In 1968, Woodstock died down, and almost immediately after that, Canadian promoters thought about it and decided to do it the same way, only better. The main conceptual difference was in an attempt to unite artists of different generations: to gather on the same stage the stars of the latest rock music (Alice Cooper, Kim Foley) with dinosaurs (Chuck Berry, Gene Vincent), who still remember electric guitars without overloaded amplifiers. The idea seemed like a win-win exactly before the start of ticket sales: demand was below all expectations. But since the boat could still sink, why not try to catch a big fish and call The Doors and John Lennon? The course of the festival was once carefully recorded by the classic of documentary D. A. Pennebaker, but, unlike his “Sweet Toronto”, Ron Chapman does not look at the stage, but behind the scenes and at those people who organized one of the brightest music festivals of the times, when “LSD was consumed as easily as penicillin”. However, the heroes, remembering their turbulent youth with glasses of wine in their hands, in no case do not want to repeat anything.

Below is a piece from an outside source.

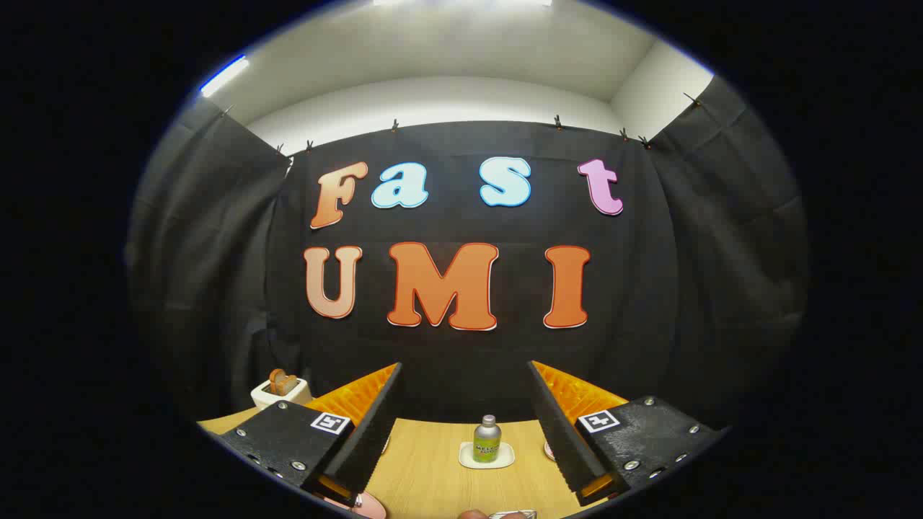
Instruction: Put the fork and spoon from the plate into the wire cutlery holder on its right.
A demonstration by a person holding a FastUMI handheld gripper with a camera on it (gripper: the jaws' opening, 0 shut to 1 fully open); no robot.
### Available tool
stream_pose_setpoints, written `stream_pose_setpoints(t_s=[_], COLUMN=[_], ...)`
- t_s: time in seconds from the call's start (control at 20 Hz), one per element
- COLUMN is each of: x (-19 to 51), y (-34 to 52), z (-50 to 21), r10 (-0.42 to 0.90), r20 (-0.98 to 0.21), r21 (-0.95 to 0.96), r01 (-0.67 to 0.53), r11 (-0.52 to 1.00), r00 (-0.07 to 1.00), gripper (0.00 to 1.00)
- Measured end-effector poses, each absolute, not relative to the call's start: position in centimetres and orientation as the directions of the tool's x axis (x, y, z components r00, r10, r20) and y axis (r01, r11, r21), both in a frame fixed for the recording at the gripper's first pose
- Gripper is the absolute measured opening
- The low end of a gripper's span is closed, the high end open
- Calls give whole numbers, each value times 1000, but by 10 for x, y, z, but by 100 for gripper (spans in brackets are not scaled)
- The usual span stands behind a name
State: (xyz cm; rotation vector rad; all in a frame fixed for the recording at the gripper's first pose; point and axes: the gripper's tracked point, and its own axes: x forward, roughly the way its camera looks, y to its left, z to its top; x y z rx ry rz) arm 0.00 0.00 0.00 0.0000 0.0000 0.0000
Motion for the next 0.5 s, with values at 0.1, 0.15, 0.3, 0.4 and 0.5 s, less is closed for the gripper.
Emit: stream_pose_setpoints(t_s=[0.1, 0.15, 0.3, 0.4, 0.5], x=[-3, -3, -1, 0, 0], y=[1, 2, 11, 18, 25], z=[0, 3, 11, 13, 12], r10=[14, 22, 41, 50, 59], r20=[-7, 3, 42, 55, 52], r21=[8, 7, -17, -30, -40], r01=[-14, -22, -40, -49, -57], r11=[1000, 1000, 999, 998, 998], r00=[1000, 1000, 998, 997, 997], gripper=[99, 99, 99, 99, 99])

“My name is Alfred Hitchcock”

Mark Cousins, 2022

Believe it or not, as the opening credits assure, this film is “written and voiced by Alfred Hitchcock”. Can’t a director who died 43 years ago make a film about himself? Yes Easy! “I know that I have been dead for four decades. Oh, is the microphone already recording? “Alfred Hitchcock” flirts. Mark Cousins ​​is the most famous cinephile documentary filmmaker, who has been making films about cinema for most of his professional life, and does not hide his intentions. The voice clearly belongs to him, diligently parodying the maestro of suspense. But I don’t want to catch the author’s hand, and I don’t need to. This is almost the same game as the films of Hitchcock himself, who almost always made it clear that on the screen is an illusion that for one and a half to two hours becomes more real than any reality. Can the same words be said about Cousins’ film? Not a fact, but being in his company is at least not boring. He is not at all boring, not high-browed and knows how to declare his love literally on his fingers: perhaps the best moments of the film are the most accurate stylizations made in DIY style for Hitchcock’s editing techniques. The master himself would probably have grunted in response to all these “how the director shoots”, but this is also a movie about the relationship between the author and the interpreter, which cannot live without each other.

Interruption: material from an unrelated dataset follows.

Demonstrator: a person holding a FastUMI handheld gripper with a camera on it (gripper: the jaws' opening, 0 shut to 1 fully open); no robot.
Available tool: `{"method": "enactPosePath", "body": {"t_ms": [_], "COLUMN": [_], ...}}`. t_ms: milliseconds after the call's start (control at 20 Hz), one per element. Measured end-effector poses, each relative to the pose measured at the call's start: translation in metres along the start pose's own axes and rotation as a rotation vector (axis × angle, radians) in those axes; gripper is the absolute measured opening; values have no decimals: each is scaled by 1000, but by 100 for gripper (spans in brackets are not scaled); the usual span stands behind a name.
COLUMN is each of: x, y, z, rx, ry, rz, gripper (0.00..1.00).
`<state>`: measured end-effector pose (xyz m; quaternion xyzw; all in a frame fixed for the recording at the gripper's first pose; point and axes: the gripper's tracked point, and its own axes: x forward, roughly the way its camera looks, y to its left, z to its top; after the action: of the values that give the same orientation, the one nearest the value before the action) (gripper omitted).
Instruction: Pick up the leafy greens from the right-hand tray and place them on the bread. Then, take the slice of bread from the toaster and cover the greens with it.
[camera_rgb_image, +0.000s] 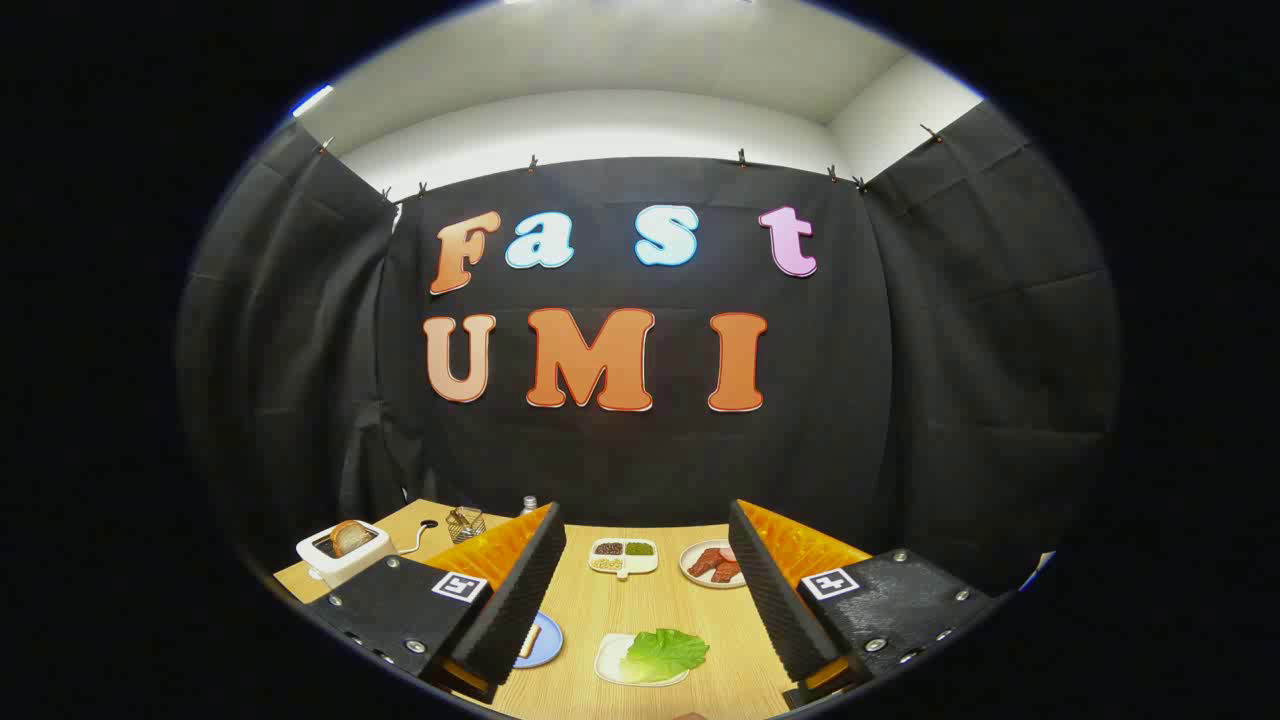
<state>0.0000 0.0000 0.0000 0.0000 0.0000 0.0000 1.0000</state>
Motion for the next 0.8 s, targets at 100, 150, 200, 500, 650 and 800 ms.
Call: {"method": "enactPosePath", "body": {"t_ms": [100,150,200,500,650,800], "x": [-3,-2,-3,-4,-4,-2], "y": [2,3,4,5,4,0], "z": [-1,-2,-2,-1,-4,-5], "rx": [4,5,4,1,5,9], "ry": [5,8,9,4,10,14], "rz": [7,9,12,20,19,14], "gripper": [98,98,98,98,98,98]}}
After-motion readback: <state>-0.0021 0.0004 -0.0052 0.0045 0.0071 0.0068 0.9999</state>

“The Zombies: Dream Possessed”

Robert Schwartzman, 2023

Once they competed on equal terms with the beatles and rollers, but today they are more associated with samples for tiktok and hip-hop, soundtracks for TV shows and advertising. The Zombies are not a forgotten or underestimated band: they have a lot of fans all over the world, and reissues of their vinyls disappear from the shelves instantly. An inexperienced listener may not react to the name of the band, but from the very first notes he will start singing along to “She’s Not There” or snapping his fingers to the beat of “Time Of A Season”. Well, it turns out that the band members are still alive, and even in great shape, they still sing great and joke wittily. How did it happen that almost nothing has been heard about them since the sixties? This and other questions are consistently answered by Robert Schwartzman’s most tender intonation document, reminiscent of leafing through the family archive of people close to you. Moreover, it touches regardless of whether you have even heard about this group before.